Sunday's race featured a heavy level of attrition, as just 23 of the 36 cars that started the race were running at the finish -- the fewest of any race this season.
Kyle's garage entry conundrum
After running in the top five and leading 19 laps early, Kyle Busch's day came to an early end when Brad Keselowski had a right front tire go down in front of him off Turn 2, leading to the continuation of a strange Darlington saga that started last September.
In last year's Southern 500, Busch was fined $50,000 for unsafe driving after he pulled into the garage area at considerable speed through a pit wall opening he was not supposed to enter, knocking over traffic cones and scattering bystanders. This time around, with the front end of his car broken and unable to steer, Busch opted to simply leave his car at the opening in the pit wall and walk back to his team's hauler.
Track workers had to tow Busch's car away before pit road could be opened, leading to the field running under caution a few laps longer than NASCAR would have cared for. Speaking to Fox Sports, Busch shrugged the matter off by saying his car couldn't corner.
"It's frustrating for having a good M&M's Camry. It was nice to be running top five, lead some laps there," Busch said. "Just felt like we were trying to hone in on the setup: The short run versus the long run, and where we wanted to be good and what was gonna pay dividends at the end of the day. Oh well."
From the finishing order
- With his 28th career win, Joey Logano is now tied with Hall of Famer Rex White and Carl Edwards for 29th on the all-time wins list. With two more wins, he will become just the 29th driver in NASCAR history to have scored 30 or more Cup wins.

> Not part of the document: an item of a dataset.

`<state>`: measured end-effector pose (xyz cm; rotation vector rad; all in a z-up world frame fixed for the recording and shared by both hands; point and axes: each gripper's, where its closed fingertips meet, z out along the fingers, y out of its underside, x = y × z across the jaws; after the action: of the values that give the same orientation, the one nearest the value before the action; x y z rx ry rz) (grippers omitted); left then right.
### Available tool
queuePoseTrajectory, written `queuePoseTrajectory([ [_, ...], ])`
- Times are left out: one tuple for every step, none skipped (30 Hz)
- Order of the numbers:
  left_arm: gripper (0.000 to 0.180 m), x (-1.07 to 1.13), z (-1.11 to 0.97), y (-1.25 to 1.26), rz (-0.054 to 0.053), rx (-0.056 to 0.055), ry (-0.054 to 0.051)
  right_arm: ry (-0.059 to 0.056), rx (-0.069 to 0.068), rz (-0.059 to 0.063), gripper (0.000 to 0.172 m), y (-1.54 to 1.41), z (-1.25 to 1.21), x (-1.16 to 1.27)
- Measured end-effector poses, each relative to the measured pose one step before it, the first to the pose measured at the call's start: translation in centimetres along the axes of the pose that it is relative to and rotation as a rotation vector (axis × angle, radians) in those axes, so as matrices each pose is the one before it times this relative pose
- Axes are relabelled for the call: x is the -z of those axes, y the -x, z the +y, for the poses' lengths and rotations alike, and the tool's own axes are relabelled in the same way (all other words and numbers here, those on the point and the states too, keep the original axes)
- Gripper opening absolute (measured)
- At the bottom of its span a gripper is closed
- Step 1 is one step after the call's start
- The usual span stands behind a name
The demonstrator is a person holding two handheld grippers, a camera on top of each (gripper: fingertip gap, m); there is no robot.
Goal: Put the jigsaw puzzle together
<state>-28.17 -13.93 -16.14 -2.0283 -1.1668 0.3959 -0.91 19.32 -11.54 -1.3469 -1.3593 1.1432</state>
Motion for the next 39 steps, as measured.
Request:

- Tyler Reddick continues to be a perpetual bridesmaid, as Sunday marked the fifth time that he has finished second in his Cup career. That's frustrating, but hardly unprecedented -- back in the day, Harry Gant finished second 10 times before finally winning, and Bill Elliott was runner-up eight times before he finally broke through at Riverside. More recently, Chase Elliott finished second eight times before his first win in 2018.
- Justin Haley made his way to the front late in the race, driving up into the top five on the final restart before finishing third. If you exclude his Daytona win in 2019 -- where Haley's crew kept him on the racetrack while the leaders pitted, successfully gambling that an imminent lightning storm would end the race -- that's by far the best finish of his Cup career.
- Chase Elliott had a strong run after crashing in practice on Saturday, taking a backup car and driving all the way through the field multiple times to finish fifth. Elliott was running a throwback paint scheme to longtime independent driver Jimmy Means, who had a best finish of seventh in a Cup career that lasted from 1976 to 1993.
- The attrition level aided several drivers who has run in mid-pack throughout the day to strong finishes. Michael McDowell (7th) scored his third top 10 in the last four races, Ricky Stenhouse Jr. (8th) scored his second top 10 in a row, and Ty Dillon (12th) got his fourth top 15 finish of the year.
- Harrison Burton was the highest-finishing rookie in 14th, besting Todd Gilliland who ran 15th. Both drivers scored their best-career finish.
- An attaboy to Cody Ware, who scored a 19th place finish driving a Mike Stefanik throwback. That's the best finish ever for Ware on a non-superspeedway.
- Kyle Larson was the first car out of the race, finishing 36th after suffering engine failure 112 laps in. After failing to finish just twice in all of his championship season a year ago, Larson now has four DNFs in 12 races.
The NASCAR Cup Series heads west to the plains of Kansas Speedway for the AdventHealth 400, next Sunday at 3 p.m. ET on FS1.